Repeat exactly the lines running from the first line of the data to the line containing "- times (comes", both ends included, and nothing else; drop the pictures.

(Dataset excerpts)
*** Begin section ***

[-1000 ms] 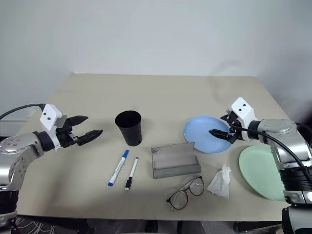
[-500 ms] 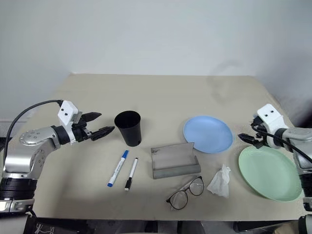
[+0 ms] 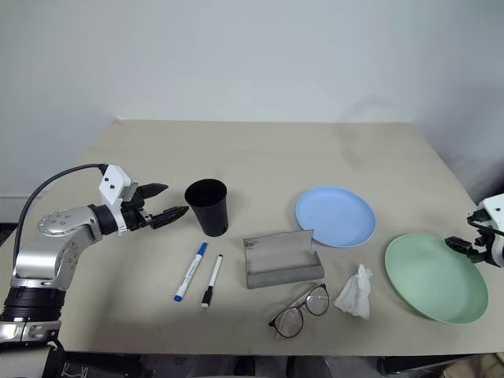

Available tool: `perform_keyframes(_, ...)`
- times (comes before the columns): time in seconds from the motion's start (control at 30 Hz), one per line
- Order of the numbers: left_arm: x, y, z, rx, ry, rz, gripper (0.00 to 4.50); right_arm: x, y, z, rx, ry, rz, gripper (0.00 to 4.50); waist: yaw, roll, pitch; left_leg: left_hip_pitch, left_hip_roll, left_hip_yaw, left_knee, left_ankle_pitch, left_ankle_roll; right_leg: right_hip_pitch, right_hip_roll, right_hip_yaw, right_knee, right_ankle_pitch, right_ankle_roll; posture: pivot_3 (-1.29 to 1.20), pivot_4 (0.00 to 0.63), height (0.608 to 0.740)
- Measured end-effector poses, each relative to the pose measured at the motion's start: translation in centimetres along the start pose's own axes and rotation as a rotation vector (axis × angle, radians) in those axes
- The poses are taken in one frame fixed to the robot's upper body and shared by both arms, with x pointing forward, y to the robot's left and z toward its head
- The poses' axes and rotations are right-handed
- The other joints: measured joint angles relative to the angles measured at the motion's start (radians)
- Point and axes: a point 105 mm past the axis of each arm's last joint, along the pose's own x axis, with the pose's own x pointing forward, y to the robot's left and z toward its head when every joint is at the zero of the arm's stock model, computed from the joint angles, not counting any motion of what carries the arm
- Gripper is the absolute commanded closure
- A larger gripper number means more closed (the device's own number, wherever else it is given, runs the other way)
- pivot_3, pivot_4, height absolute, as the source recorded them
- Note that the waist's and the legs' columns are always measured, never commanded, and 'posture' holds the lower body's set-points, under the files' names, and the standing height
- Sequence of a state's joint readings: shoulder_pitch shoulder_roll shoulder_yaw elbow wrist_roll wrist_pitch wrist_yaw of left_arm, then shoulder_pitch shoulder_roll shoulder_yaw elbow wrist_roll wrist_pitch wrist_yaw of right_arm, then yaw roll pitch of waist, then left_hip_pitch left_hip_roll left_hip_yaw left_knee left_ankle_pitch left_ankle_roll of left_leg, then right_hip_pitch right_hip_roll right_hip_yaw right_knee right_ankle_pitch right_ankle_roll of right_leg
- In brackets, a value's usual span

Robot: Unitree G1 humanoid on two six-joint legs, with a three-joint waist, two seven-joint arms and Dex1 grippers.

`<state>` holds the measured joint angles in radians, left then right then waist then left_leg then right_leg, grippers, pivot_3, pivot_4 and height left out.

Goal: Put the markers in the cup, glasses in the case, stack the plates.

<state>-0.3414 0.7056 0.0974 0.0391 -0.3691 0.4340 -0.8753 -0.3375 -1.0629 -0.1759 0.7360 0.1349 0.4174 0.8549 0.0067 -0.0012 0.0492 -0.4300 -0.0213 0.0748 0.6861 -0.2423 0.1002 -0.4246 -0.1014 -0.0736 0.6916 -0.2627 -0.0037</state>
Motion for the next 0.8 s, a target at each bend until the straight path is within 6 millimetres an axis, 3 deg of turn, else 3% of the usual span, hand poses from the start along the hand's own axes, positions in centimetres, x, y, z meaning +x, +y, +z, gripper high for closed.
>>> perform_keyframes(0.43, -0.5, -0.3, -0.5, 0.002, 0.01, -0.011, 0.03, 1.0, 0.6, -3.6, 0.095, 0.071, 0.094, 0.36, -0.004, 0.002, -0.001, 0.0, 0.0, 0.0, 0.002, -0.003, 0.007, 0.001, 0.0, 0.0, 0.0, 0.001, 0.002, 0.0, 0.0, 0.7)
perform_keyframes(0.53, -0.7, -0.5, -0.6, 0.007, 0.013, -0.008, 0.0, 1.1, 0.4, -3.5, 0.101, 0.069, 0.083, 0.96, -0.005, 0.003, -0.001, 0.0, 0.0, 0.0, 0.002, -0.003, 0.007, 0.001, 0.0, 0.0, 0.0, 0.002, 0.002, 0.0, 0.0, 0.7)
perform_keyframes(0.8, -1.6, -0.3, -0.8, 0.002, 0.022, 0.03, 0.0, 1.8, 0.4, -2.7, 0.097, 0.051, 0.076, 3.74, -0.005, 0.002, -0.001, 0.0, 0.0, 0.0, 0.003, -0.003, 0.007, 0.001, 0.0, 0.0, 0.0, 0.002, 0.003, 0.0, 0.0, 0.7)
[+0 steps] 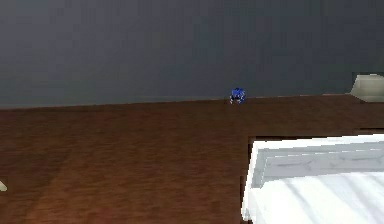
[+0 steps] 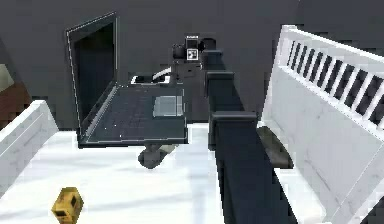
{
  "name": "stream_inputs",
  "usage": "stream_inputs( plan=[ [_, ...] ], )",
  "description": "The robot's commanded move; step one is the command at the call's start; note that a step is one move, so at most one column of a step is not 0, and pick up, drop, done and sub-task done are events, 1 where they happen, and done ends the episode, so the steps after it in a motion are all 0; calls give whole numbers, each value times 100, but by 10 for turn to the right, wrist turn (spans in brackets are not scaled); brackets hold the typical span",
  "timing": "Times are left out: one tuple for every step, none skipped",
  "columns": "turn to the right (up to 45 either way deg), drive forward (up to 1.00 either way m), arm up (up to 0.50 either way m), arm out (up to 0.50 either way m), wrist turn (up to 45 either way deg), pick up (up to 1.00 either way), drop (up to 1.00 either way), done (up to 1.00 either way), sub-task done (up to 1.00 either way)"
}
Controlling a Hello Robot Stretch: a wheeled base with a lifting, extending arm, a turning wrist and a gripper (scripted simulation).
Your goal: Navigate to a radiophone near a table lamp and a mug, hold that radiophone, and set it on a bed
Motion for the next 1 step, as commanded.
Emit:
stream_inputs(
  plan=[
    [0,0,-32,0,0,0,0,0,0]
  ],
)
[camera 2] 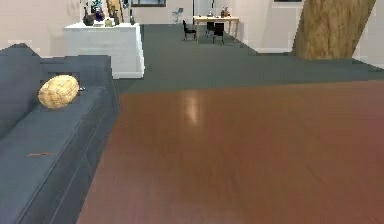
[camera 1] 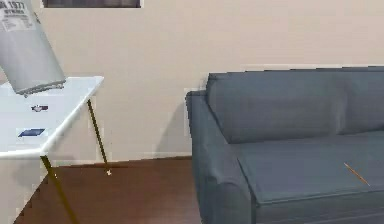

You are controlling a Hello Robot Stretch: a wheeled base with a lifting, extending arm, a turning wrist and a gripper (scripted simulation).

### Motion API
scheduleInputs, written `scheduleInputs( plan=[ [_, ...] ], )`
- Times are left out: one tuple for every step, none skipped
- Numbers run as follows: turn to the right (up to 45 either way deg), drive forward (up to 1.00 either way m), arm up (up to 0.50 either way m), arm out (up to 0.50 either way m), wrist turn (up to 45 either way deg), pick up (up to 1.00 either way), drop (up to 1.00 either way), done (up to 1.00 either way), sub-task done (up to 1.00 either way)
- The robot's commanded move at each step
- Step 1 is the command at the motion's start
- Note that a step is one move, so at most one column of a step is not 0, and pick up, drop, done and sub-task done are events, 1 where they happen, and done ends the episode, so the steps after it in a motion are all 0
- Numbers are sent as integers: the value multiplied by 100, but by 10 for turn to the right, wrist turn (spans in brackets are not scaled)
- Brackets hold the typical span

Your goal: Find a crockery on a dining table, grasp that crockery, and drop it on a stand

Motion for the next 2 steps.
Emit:
scheduleInputs(
  plan=[
    [-180, 0, 0, 0, 0, 0, 0, 0, 0],
    [0, 100, 0, 0, 0, 0, 0, 0, 0]
  ],
)
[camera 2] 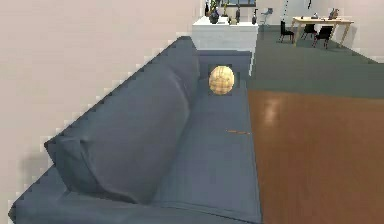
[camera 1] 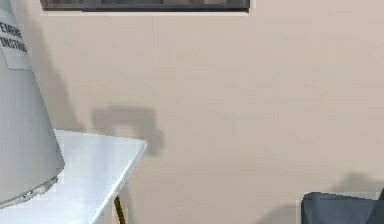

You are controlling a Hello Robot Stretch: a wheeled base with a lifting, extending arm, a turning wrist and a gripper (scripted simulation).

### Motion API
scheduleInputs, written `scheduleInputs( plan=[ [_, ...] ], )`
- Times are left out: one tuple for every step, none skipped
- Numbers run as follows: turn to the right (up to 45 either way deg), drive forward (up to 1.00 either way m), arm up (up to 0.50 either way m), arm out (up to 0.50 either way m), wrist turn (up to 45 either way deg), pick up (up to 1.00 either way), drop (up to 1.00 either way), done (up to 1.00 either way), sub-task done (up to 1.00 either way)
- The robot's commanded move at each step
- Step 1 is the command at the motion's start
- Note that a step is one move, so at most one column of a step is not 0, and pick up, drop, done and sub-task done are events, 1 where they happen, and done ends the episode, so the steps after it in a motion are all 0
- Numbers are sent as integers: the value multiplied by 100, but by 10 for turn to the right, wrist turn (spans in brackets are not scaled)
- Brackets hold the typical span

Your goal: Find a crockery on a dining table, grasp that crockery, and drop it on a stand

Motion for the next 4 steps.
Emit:
scheduleInputs(
  plan=[
    [-30, 0, 0, 0, 0, 0, 0, 0, 0],
    [0, 35, 0, 0, 0, 0, 0, 0, 0],
    [-450, 0, 0, 0, 0, 0, 0, 0, 0],
    [-450, 0, 0, 0, 0, 0, 0, 0, 0]
  ],
)
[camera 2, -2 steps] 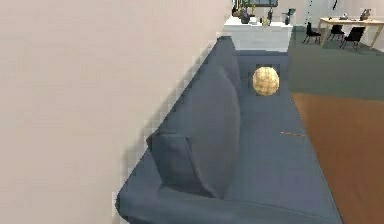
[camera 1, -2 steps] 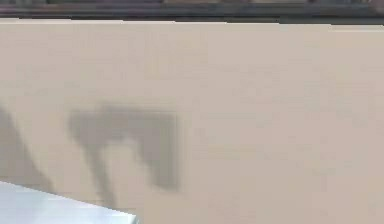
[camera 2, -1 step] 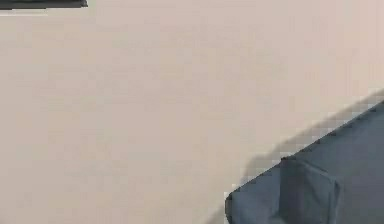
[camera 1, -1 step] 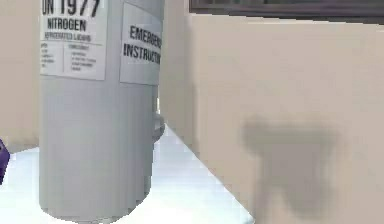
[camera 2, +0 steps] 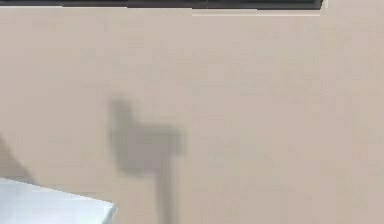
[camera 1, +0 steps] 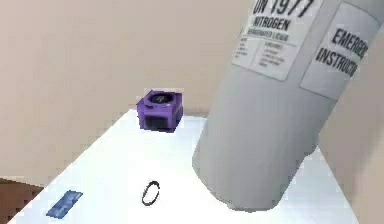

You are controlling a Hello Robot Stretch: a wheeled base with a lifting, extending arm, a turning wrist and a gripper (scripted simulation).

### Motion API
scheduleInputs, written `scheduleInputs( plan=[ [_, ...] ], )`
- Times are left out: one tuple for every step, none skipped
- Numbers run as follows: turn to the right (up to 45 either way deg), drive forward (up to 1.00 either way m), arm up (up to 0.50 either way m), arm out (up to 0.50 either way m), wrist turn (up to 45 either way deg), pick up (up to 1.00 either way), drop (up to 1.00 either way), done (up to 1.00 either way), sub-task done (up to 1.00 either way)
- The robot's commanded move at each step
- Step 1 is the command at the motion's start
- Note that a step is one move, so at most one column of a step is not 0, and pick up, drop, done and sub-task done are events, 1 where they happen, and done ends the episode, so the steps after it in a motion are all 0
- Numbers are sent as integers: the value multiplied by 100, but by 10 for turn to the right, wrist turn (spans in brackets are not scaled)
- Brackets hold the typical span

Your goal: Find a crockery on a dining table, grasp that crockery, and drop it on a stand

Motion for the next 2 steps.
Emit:
scheduleInputs(
  plan=[
    [-450, 0, 0, 0, 0, 0, 0, 0, 0],
    [-120, 0, 0, 0, 0, 0, 0, 0, 0]
  ],
)
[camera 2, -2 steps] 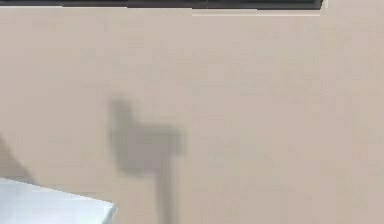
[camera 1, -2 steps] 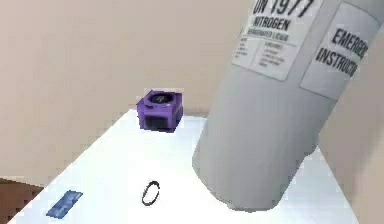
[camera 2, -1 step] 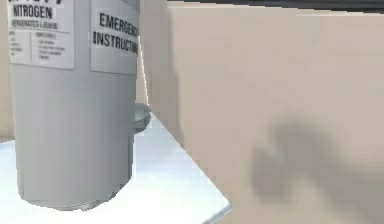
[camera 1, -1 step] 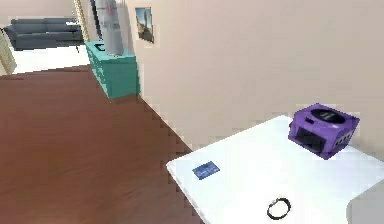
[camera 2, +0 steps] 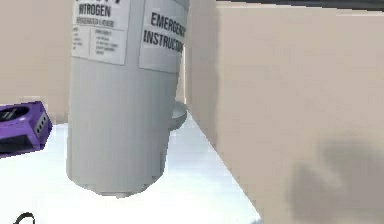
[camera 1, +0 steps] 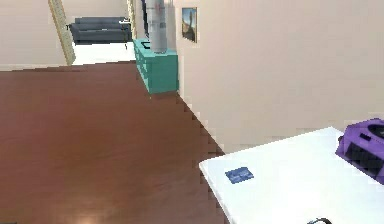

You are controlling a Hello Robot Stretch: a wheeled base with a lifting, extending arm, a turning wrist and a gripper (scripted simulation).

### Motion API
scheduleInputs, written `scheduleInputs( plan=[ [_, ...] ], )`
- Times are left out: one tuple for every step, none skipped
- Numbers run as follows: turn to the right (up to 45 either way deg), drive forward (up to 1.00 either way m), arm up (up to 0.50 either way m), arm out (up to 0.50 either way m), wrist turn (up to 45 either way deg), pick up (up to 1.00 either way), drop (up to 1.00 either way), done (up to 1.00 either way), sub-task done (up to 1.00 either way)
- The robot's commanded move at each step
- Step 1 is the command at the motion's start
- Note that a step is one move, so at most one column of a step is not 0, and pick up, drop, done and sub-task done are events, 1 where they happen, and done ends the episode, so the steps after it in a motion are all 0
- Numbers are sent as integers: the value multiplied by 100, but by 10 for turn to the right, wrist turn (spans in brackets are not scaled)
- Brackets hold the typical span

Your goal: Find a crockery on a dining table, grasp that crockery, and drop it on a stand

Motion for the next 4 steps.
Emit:
scheduleInputs(
  plan=[
    [0, 0, 50, 0, 0, 0, 0, 0, 0],
    [0, 0, 38, 0, 0, 0, 0, 0, 0],
    [0, 0, 0, 38, 0, 0, 0, 0, 0],
    [0, 0, 0, 0, 450, 0, 0, 0, 0]
  ],
)
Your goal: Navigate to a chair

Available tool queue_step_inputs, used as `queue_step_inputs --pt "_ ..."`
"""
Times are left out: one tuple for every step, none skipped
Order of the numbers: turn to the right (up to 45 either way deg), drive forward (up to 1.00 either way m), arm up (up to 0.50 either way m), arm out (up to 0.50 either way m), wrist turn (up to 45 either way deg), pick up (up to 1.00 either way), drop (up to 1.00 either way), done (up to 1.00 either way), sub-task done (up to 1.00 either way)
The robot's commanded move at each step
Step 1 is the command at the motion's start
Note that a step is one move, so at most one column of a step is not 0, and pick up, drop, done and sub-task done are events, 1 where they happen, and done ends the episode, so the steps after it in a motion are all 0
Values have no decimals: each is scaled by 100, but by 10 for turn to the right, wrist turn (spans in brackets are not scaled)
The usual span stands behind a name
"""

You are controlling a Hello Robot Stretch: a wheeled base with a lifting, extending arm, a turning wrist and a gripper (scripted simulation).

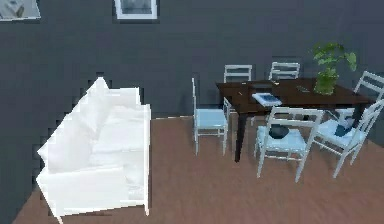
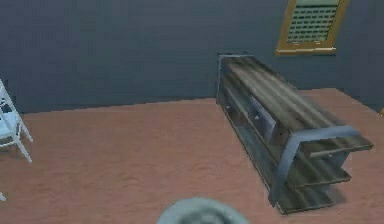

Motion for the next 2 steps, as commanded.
queue_step_inputs --pt "0 75 0 0 0 0 0 0 0" --pt "0 0 0 0 0 0 0 100 0"
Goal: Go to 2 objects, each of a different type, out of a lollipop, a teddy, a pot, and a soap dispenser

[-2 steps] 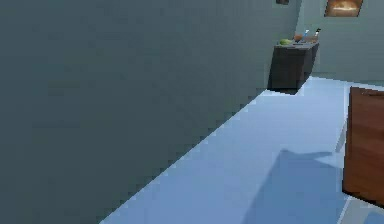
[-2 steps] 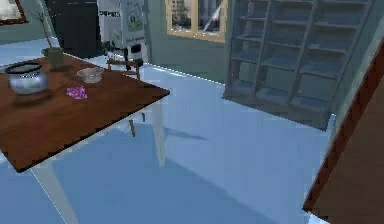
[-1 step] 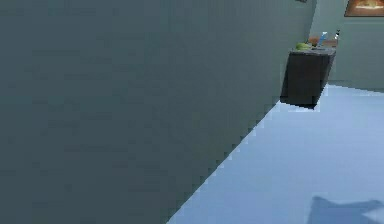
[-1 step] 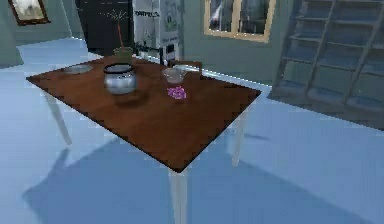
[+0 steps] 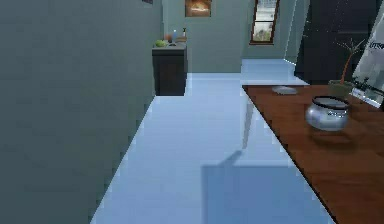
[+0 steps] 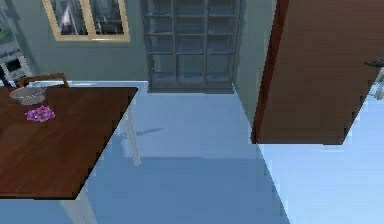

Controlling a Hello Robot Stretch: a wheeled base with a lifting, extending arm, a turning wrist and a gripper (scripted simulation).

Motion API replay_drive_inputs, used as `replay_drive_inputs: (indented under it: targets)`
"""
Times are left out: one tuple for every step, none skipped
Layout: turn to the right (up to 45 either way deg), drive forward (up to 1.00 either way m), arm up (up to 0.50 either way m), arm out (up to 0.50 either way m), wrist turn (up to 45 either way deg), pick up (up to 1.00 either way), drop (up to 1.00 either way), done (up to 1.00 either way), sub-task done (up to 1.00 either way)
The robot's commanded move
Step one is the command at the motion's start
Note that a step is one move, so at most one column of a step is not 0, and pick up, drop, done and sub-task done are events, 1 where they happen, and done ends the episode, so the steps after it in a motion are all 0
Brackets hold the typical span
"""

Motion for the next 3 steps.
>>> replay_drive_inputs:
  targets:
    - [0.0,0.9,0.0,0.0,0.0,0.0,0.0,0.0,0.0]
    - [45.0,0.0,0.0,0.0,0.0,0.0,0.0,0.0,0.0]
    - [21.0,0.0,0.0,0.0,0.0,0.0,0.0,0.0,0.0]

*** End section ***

Your response
[-1000 ms] 
[-500 ms] 
[+0 ms] 

Available tool: `perform_keyframes(_, ...)`
- times (comes before the columns): time in seconds from the motion's start (control at 30 Hz), one per line

No part of the exercise remains unanswered.